Task to carry out:
Retype nothing but the lines from the start of the material up to and including the line with "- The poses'". Pictures don't belong in the copy.
──────────
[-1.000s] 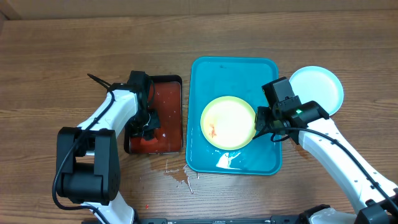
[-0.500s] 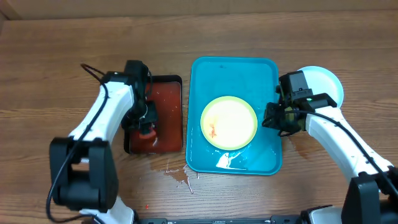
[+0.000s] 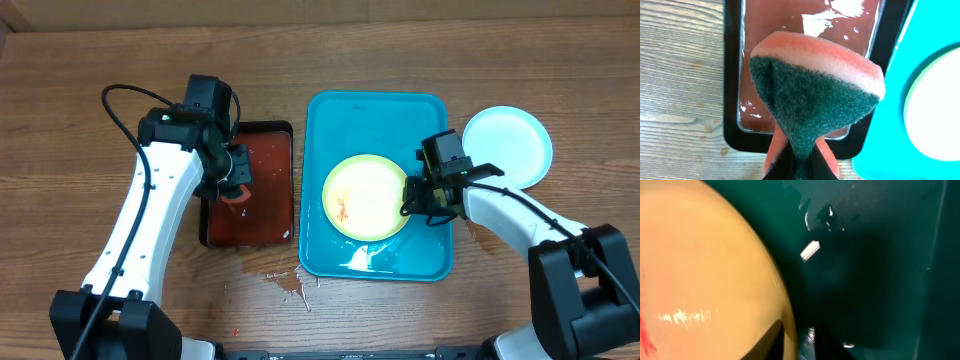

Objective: Clean dirty plates on tray and stack at the side
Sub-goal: 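Pick up the sponge from the red tray with the left gripper, then scrub the yellow plate with the sponge while the right gripper pins it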

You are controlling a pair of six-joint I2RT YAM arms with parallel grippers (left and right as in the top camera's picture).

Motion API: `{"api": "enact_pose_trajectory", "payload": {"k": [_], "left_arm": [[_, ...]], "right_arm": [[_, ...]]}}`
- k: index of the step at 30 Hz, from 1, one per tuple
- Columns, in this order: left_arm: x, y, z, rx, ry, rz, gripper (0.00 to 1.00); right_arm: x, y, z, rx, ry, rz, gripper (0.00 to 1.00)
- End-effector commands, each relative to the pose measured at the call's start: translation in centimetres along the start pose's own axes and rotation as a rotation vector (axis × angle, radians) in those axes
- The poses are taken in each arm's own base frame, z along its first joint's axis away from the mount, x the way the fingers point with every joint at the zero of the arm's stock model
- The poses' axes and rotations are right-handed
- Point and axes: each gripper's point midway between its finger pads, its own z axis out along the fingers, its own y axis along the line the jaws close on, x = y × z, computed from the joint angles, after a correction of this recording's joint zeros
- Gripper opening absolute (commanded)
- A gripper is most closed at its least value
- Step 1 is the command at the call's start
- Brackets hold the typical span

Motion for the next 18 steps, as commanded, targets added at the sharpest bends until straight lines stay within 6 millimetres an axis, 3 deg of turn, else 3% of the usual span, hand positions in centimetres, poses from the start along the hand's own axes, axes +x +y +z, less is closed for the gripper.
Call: {"api": "enact_pose_trajectory", "payload": {"k": [1,6,13,18], "left_arm": [[-0.3,-1.0,-1.5,0.032,-0.045,0.04,0.04],[-0.2,-4.1,-1.7,0.135,-0.054,0.076,0.05],[-1.3,-12.4,-2.1,0.309,-0.165,0.135,0.04],[-1.1,-18.0,1.0,0.356,-0.158,0.137,0.04]], "right_arm": [[1.6,1.1,1.4,-0.018,0.06,-0.034,0.06],[1.6,0.2,1.5,0.045,0.048,0.044,0.04],[1.8,-0.1,1.4,0.063,0.05,0.067,0.04],[1.9,-0.2,1.4,0.066,0.058,0.068,0.04]]}}
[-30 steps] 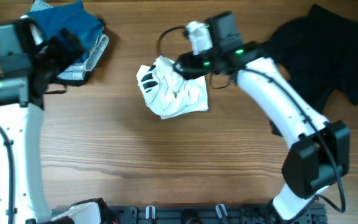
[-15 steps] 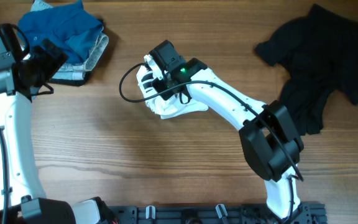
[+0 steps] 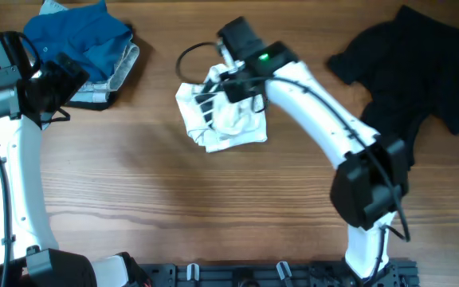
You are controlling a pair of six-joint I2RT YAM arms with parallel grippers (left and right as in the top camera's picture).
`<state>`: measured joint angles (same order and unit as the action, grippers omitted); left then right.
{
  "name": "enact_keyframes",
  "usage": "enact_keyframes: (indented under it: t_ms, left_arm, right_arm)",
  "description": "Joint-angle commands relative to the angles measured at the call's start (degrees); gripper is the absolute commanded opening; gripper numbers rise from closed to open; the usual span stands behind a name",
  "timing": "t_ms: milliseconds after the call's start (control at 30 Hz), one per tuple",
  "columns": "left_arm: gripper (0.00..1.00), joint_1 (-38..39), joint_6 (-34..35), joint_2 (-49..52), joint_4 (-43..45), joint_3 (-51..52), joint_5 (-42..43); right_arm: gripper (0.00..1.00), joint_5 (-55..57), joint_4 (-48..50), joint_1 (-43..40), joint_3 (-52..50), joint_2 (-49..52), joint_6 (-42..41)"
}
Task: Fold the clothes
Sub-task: 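Set the folded bundle down with the right gripper and retract the left arm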
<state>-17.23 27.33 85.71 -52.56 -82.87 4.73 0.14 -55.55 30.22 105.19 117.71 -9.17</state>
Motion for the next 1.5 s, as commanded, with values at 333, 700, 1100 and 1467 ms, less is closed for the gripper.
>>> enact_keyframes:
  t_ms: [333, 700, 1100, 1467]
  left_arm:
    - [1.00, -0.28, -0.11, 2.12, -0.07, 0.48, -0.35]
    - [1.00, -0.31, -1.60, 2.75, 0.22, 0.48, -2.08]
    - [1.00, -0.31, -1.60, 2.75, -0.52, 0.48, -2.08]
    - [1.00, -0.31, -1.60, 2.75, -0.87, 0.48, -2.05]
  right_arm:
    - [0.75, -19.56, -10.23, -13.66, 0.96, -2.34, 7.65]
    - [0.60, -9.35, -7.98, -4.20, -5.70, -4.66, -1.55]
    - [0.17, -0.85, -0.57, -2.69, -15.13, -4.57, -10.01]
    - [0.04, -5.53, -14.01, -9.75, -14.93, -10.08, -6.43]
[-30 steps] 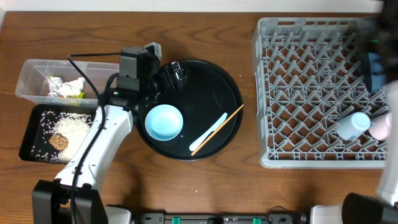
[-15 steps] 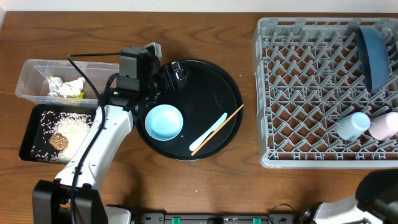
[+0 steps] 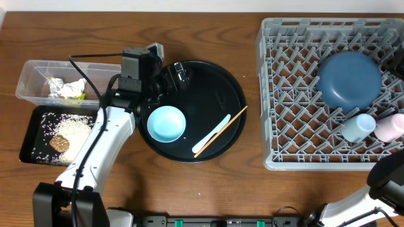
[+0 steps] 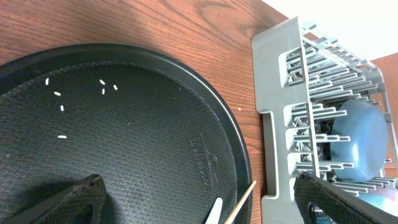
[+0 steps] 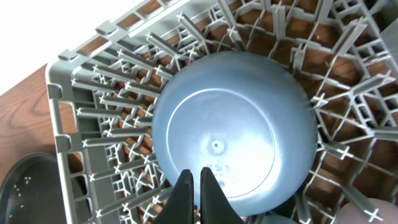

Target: Sort waste into correct bins and load items into the dishwasher rack

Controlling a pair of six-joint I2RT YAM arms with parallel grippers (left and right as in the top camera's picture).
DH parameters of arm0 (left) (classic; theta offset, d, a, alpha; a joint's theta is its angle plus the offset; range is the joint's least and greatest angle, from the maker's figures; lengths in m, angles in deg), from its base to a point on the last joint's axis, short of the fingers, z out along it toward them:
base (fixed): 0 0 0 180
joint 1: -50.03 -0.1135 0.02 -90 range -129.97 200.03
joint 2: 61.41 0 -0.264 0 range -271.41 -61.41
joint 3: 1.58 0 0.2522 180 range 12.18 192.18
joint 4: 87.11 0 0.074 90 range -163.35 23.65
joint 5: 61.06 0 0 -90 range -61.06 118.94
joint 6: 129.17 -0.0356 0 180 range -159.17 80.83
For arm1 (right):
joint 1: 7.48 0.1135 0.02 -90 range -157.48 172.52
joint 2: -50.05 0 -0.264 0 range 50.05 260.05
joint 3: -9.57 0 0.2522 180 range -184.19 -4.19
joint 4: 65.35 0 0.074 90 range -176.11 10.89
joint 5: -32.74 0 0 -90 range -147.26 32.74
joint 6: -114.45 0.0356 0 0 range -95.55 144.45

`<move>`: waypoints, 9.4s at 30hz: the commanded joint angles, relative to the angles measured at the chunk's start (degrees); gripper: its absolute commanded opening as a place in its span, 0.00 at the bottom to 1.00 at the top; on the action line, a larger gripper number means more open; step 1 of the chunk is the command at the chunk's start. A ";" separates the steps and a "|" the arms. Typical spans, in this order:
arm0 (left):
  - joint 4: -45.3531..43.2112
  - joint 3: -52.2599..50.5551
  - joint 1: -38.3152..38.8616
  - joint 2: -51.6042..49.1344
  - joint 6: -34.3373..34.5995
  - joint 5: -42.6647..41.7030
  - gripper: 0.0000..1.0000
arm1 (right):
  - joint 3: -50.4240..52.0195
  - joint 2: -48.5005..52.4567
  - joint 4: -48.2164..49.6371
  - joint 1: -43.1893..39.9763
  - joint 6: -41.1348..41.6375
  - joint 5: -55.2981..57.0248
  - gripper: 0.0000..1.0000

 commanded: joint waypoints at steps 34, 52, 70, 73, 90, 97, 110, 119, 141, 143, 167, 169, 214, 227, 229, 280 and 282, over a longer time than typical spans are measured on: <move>-0.02 -0.55 -0.24 0.96 -0.79 0.33 0.98 | 0.07 -11.21 -33.99 6.25 -2.34 -5.66 0.10; -0.02 -0.55 -0.24 0.96 -0.79 0.33 0.98 | 10.62 -11.21 -31.19 17.84 -5.75 -3.78 0.01; 20.90 -0.52 -10.36 12.41 6.58 7.78 0.98 | 15.21 -11.21 -29.77 18.08 -5.75 -4.24 0.01; 27.43 -0.66 -10.73 13.86 6.58 12.31 0.98 | 15.21 -11.21 -29.75 18.08 -5.75 -4.24 0.01; 31.45 -5.22 -10.69 1.66 6.51 16.92 0.68 | 15.76 -11.21 -29.31 18.08 -5.97 -4.20 0.01; 31.56 -5.22 -10.21 -1.75 4.87 16.72 0.68 | 15.76 -11.21 -29.05 18.08 -5.97 -4.00 0.01; 31.89 -5.31 -3.04 -2.75 1.55 17.07 0.55 | 15.76 -11.21 -28.94 18.08 -5.97 -3.98 0.01; 30.49 -7.28 -2.91 -4.44 1.55 17.18 0.52 | 16.50 -11.21 -28.83 18.05 -5.97 -3.98 0.01; 28.44 -5.77 -2.95 1.07 1.53 16.44 0.06 | 16.72 -11.21 -28.89 18.08 -5.92 -4.02 0.24; 28.35 -5.77 -2.95 3.85 1.51 14.60 0.06 | 16.72 -11.21 -28.89 18.08 -5.95 -4.04 0.27; 18.36 -5.79 16.65 10.21 8.33 1.99 0.06 | 16.72 -11.21 -24.48 36.13 -7.23 -4.50 0.31; 17.84 -5.79 17.88 9.27 8.39 1.97 0.06 | 16.72 -11.21 -23.02 38.86 -7.21 -4.48 0.30; 17.05 -5.79 19.54 7.54 9.53 -1.36 0.06 | 22.91 -11.19 -3.61 65.31 7.43 24.24 0.23; 16.70 -5.79 19.52 7.58 9.25 -1.25 0.06 | 24.17 -11.23 -0.92 65.26 7.41 24.24 0.01; 15.54 -5.77 18.95 7.69 7.58 -1.25 0.06 | 23.08 -11.37 -1.18 64.96 7.50 24.24 0.01; 28.09 -2.80 -12.09 25.68 -0.39 2.21 0.98 | 24.70 -23.39 -36.72 47.08 44.09 69.70 0.01; 28.09 -2.80 -12.09 25.68 -0.39 2.21 0.98 | 24.70 -24.37 -36.72 46.16 44.09 69.64 0.01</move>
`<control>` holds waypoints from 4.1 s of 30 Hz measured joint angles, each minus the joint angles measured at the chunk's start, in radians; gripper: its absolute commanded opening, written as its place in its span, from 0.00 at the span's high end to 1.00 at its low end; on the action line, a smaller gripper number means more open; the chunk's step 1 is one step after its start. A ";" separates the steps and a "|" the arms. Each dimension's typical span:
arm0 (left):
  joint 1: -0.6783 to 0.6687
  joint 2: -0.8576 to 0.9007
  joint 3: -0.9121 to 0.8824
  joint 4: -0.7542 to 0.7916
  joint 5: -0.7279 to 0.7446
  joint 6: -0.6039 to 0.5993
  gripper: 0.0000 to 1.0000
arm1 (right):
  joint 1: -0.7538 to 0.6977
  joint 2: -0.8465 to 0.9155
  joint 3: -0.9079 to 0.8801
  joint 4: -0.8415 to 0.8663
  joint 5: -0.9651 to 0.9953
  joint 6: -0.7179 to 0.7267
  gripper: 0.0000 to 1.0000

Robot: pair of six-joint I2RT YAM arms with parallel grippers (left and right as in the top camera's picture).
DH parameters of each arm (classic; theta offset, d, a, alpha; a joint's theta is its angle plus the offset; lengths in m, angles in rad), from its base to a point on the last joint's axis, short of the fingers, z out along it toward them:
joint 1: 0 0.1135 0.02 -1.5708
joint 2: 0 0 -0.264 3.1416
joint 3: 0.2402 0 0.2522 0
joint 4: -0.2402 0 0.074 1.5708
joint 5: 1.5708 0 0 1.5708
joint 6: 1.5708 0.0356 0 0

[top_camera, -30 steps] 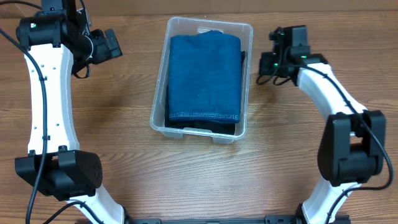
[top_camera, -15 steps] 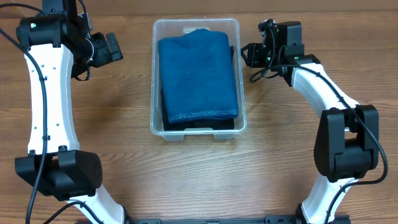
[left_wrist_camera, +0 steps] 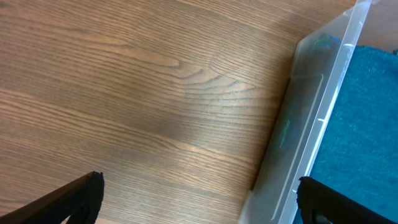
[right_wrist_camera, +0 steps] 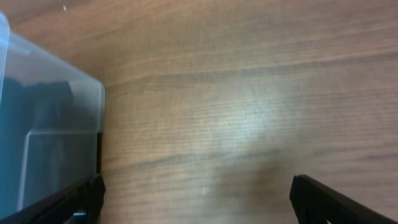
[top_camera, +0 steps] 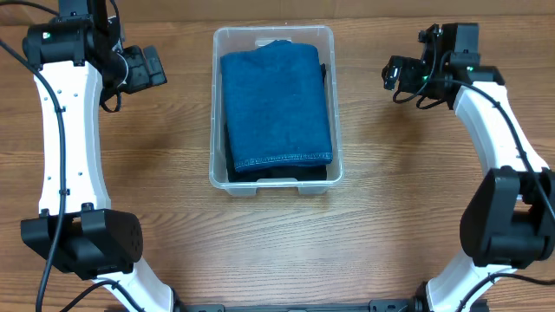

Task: Pack container

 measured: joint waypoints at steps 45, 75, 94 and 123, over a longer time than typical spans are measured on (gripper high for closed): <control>0.000 -0.911 -1.240 0.392 0.166 0.155 0.00 | 0.025 -1.258 -0.411 -0.644 0.112 0.098 0.00; 0.000 -0.686 -1.247 0.393 0.166 0.155 0.00 | 0.032 -1.860 -1.371 0.525 0.055 0.023 0.00; 0.000 -0.685 -1.247 0.393 0.166 0.154 0.00 | 0.032 -1.881 -1.529 0.609 0.078 0.022 0.00; 0.000 -0.865 -1.249 0.469 0.103 0.186 0.00 | 0.032 -1.881 -1.529 0.608 0.078 0.022 0.00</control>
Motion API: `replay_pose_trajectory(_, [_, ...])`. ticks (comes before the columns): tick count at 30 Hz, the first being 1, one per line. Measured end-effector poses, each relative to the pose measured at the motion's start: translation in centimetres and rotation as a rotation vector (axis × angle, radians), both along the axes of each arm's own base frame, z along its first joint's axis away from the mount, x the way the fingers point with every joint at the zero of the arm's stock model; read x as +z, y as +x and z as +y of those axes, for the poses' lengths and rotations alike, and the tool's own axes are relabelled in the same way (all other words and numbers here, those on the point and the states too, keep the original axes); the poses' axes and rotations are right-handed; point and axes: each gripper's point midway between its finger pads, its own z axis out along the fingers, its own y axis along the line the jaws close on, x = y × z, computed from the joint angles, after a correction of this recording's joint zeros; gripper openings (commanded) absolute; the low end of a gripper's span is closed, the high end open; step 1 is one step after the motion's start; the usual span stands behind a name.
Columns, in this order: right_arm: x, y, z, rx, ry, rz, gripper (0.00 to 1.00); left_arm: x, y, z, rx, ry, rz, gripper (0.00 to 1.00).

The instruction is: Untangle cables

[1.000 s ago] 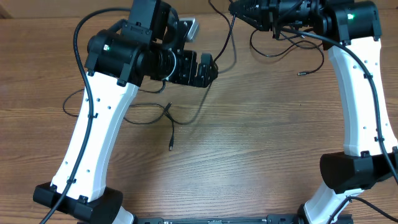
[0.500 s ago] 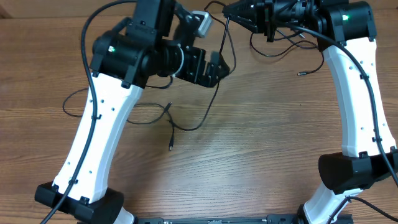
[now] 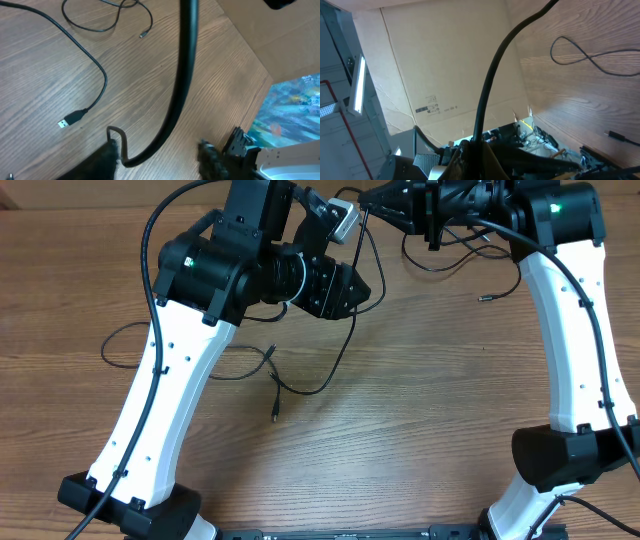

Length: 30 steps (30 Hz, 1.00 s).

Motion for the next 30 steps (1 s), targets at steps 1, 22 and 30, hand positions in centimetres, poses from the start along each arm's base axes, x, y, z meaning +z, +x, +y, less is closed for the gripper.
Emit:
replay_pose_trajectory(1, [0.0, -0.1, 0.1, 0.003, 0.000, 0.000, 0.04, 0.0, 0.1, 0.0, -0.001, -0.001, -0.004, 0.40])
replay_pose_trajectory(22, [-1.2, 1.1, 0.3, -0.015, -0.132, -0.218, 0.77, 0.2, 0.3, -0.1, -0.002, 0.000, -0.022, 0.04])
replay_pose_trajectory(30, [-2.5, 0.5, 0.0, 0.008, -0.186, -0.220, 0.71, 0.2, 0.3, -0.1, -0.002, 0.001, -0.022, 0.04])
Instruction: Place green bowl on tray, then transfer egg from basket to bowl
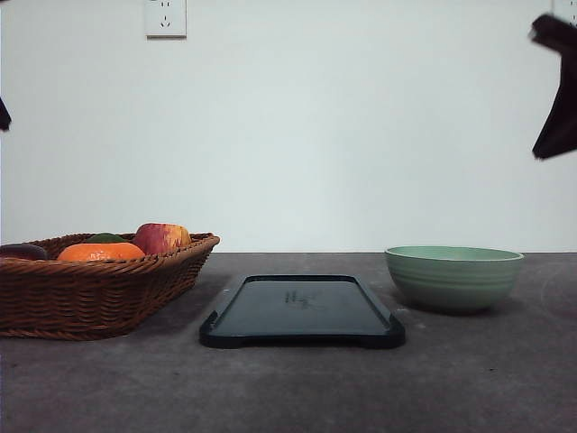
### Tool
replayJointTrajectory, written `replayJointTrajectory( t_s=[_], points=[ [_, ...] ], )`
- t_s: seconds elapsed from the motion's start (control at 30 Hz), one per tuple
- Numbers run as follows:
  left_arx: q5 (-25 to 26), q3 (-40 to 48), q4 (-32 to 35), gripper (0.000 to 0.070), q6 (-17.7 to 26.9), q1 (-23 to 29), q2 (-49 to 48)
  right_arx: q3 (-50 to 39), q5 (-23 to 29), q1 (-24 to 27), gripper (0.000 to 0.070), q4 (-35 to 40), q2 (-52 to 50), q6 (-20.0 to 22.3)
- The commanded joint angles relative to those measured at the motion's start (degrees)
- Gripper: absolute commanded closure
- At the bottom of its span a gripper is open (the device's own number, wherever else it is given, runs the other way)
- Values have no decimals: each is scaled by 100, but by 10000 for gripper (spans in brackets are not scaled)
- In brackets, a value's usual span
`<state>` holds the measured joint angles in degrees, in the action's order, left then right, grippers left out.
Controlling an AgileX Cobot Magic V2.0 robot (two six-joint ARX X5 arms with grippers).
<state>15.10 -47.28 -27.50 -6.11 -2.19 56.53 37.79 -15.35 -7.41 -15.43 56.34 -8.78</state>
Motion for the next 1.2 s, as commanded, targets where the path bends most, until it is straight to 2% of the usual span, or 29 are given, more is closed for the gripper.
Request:
replayJointTrajectory(
  t_s=[0.0, 0.13, 0.2, 0.27, 0.33, 0.63, 0.8, 1.0, 1.17],
  points=[
    [39, -143, 25, 700, 154, -42, 75, 114, -9, -53, 693, 3, 108, 92],
    [39, -143, 45, 695, 160, -116, 81, 117, -11, -75, 689, -2, 146, 135],
    [39, -147, 44, 575, 157, -116, 81, 119, -8, -75, 631, -10, 138, 210],
    [39, -149, 43, 412, 155, -116, 81, 119, -8, -75, 493, -27, 131, 213],
    [39, -154, 43, 328, 155, -116, 79, 121, -9, -77, 389, -66, 129, 206],
    [39, -154, 43, 326, 153, -116, 79, 438, 256, -68, 386, -719, 181, 62],
    [39, -154, 45, 327, 66, -116, 79, 1270, 488, -53, 386, -1601, 642, 66],
    [36, -154, 47, 326, 69, -116, 79, 2357, 490, 1, 387, -2474, 1568, 106],
    [38, -154, 47, 326, 69, -116, 79, 3159, 490, 105, 387, -3048, 2483, 310]
  ],
)
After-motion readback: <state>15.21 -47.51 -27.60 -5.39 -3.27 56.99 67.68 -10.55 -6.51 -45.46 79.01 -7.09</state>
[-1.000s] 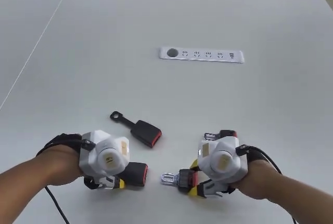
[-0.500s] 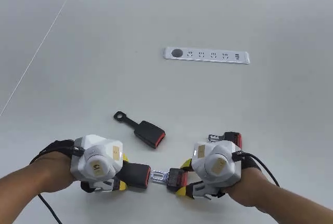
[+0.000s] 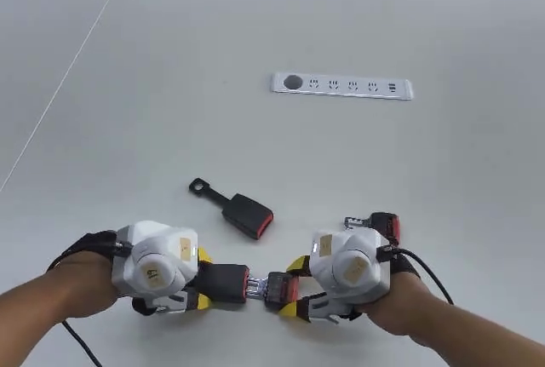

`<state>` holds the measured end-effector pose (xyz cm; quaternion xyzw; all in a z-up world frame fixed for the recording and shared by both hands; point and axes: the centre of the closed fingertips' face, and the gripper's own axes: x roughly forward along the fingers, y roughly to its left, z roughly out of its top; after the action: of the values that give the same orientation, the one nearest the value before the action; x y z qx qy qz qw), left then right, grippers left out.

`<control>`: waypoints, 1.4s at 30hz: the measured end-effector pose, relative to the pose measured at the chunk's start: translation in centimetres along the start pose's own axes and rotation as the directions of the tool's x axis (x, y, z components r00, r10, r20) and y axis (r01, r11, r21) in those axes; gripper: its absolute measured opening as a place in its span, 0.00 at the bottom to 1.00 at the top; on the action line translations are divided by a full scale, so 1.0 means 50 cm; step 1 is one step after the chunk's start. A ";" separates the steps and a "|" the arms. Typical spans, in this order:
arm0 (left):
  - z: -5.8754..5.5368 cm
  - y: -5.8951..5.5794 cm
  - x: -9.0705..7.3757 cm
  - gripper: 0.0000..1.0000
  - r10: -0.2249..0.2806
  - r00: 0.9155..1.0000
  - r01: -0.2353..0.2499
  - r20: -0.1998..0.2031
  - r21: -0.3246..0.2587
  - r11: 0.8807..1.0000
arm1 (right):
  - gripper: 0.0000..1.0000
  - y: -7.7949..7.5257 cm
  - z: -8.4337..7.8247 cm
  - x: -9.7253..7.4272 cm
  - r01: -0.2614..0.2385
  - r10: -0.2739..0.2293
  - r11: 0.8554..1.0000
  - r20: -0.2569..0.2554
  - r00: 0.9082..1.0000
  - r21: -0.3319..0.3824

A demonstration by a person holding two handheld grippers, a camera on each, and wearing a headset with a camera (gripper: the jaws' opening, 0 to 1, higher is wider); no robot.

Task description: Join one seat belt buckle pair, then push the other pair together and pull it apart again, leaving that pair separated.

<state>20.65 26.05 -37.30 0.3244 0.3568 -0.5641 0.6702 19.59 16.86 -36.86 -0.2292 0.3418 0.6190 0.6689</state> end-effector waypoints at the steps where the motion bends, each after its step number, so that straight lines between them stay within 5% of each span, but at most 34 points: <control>1: 0.002 -0.003 0.001 0.34 -0.005 1.000 0.005 0.007 0.015 1.000 | 0.33 0.001 0.003 0.001 -0.004 0.004 1.000 0.009 1.000 0.000; 9: 0.004 -0.003 0.000 0.33 -0.017 0.999 0.015 0.033 0.052 0.999 | 0.33 -0.002 0.002 0.002 0.000 -0.001 1.000 0.071 0.997 0.012; 21: 0.008 -0.006 0.004 0.32 -0.074 0.997 0.072 0.012 0.100 0.992 | 0.31 0.001 0.016 0.012 0.001 -0.008 0.999 0.118 0.993 0.053; 38: 0.009 -0.009 0.007 0.32 -0.097 0.995 0.095 0.004 0.133 0.987 | 0.31 0.005 0.032 0.029 -0.013 0.004 0.997 0.126 0.992 0.071; 39: 0.010 -0.008 0.008 0.32 -0.103 0.995 0.103 -0.005 0.144 0.984 | 0.31 0.006 0.039 0.037 -0.007 0.001 0.998 0.117 0.993 0.057; 40: 0.004 -0.009 0.007 0.32 -0.112 0.994 0.114 -0.017 0.137 0.984 | 0.31 0.015 0.029 0.039 -0.037 0.034 0.998 0.055 0.998 0.052; 42: 0.006 -0.006 0.006 0.32 -0.109 0.994 0.107 0.007 0.141 0.984 | 0.31 0.005 0.036 0.036 -0.022 0.017 0.999 0.092 0.996 0.047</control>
<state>20.43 25.58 -37.42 0.3467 0.3283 -0.6257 0.6168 19.65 19.42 -36.98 -0.1812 0.3276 0.6270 0.6831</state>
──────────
Exercise output:
[-1.000s] 
[-0.500s] 
[+0.000s] 

Objective: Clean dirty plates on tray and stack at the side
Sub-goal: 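Pick up the sponge from the red tray with the left gripper, then scrub the yellow plate with the sponge while the right gripper pins it
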
You are controlling a pair of six-joint I2RT YAM arms with parallel grippers (left and right as in the top camera's picture).

Motion API: `{"api": "enact_pose_trajectory", "payload": {"k": [_], "left_arm": [[_, ...]], "right_arm": [[_, ...]]}}`
- k: index of the step at 30 Hz, from 1, one per tuple
- Columns, in this order: left_arm: x, y, z, rx, ry, rz, gripper (0.00 to 1.00); right_arm: x, y, z, rx, ry, rz, gripper (0.00 to 1.00)
- End-effector commands, each relative to the pose measured at the call's start: translation in centimetres along the start pose's own axes and rotation as a rotation vector (axis × angle, radians) in those axes
- The poses are taken in each arm's own base frame, z along its first joint's axis away from the mount, x the way the fingers point with every joint at the zero of the arm's stock model
- The poses' axes and rotations are right-handed

With this, the exercise is done.